── INFORMATION SUPPLIED

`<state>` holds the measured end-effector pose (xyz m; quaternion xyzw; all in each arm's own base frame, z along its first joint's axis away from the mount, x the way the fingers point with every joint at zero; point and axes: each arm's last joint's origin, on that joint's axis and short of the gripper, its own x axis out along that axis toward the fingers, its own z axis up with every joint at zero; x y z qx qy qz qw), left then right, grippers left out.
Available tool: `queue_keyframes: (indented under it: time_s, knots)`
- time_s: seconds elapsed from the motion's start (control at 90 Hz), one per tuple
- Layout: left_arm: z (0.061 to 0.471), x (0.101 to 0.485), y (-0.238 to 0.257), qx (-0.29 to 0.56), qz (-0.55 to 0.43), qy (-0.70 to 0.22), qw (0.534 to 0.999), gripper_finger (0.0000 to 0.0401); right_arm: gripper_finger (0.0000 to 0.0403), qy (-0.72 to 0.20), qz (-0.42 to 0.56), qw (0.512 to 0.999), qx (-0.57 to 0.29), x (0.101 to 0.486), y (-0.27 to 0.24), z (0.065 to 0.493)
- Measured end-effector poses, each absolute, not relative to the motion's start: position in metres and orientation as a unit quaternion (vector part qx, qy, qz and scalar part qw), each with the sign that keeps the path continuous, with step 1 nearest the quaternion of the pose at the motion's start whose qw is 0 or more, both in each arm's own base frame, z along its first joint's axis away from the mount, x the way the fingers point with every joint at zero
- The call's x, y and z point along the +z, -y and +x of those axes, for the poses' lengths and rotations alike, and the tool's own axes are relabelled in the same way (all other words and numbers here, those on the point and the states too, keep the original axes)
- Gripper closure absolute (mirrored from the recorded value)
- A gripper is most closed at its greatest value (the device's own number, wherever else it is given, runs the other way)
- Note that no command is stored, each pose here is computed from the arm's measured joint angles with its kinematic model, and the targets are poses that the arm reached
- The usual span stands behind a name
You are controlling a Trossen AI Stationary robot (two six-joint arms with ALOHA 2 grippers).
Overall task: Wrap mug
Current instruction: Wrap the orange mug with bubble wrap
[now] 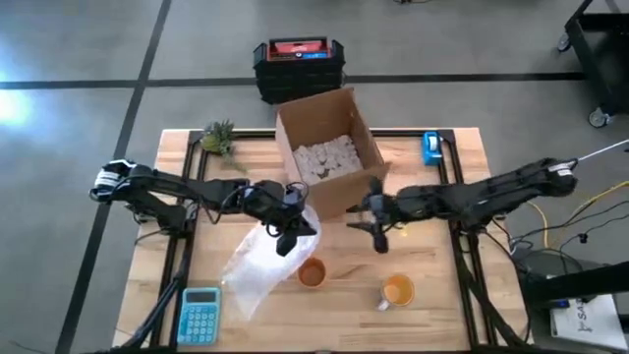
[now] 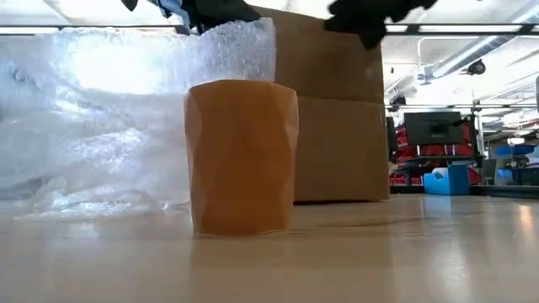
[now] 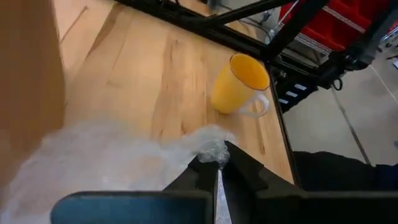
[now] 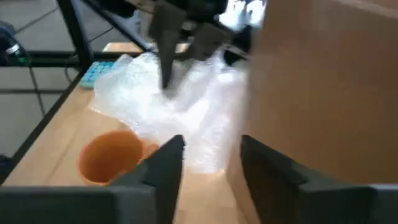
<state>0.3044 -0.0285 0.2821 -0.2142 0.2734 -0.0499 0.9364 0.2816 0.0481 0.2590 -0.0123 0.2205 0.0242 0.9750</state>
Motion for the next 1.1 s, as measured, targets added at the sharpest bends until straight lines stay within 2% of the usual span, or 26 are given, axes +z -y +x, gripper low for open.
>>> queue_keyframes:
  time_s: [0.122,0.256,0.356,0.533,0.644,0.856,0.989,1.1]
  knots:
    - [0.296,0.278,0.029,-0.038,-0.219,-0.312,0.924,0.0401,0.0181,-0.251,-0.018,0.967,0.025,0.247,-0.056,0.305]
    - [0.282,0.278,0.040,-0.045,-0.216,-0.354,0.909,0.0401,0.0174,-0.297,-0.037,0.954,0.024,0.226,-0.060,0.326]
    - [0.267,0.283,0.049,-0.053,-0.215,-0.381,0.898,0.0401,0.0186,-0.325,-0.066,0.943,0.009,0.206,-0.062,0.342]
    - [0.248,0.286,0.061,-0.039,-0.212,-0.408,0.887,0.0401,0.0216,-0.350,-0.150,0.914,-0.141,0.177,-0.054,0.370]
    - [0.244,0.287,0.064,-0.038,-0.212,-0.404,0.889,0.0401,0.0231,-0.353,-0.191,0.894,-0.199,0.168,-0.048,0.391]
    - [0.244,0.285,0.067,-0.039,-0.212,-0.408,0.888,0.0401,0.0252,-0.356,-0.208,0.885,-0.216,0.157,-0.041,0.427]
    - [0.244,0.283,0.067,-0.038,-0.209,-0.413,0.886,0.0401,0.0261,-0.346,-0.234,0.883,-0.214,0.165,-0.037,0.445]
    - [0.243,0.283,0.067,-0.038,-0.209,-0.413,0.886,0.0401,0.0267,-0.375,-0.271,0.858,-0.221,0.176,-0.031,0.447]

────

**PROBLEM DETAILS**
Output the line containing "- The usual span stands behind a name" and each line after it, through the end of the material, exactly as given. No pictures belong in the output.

**ANSWER BOX**
- The usual span stands behind a name
You are controlling a Trossen AI Stationary robot (two six-joint arms with ALOHA 2 grippers).
Overall task: Wrap mug
Current instruction: Wrap the orange mug with bubble wrap
[now] 
[now] 
[now] 
[now] 
<state>0.3044 -0.0285 0.2821 -0.2142 0.2734 -0.0499 0.9364 0.2816 0.0481 0.2590 -0.0123 0.2205 0.0242 0.9750</state>
Motion for the next 1.1 s, as measured, targets added at the sharpest bends until straight lines stay within 2% of the usual span, or 26 are given, axes +z -y +x, gripper low for open.
>>> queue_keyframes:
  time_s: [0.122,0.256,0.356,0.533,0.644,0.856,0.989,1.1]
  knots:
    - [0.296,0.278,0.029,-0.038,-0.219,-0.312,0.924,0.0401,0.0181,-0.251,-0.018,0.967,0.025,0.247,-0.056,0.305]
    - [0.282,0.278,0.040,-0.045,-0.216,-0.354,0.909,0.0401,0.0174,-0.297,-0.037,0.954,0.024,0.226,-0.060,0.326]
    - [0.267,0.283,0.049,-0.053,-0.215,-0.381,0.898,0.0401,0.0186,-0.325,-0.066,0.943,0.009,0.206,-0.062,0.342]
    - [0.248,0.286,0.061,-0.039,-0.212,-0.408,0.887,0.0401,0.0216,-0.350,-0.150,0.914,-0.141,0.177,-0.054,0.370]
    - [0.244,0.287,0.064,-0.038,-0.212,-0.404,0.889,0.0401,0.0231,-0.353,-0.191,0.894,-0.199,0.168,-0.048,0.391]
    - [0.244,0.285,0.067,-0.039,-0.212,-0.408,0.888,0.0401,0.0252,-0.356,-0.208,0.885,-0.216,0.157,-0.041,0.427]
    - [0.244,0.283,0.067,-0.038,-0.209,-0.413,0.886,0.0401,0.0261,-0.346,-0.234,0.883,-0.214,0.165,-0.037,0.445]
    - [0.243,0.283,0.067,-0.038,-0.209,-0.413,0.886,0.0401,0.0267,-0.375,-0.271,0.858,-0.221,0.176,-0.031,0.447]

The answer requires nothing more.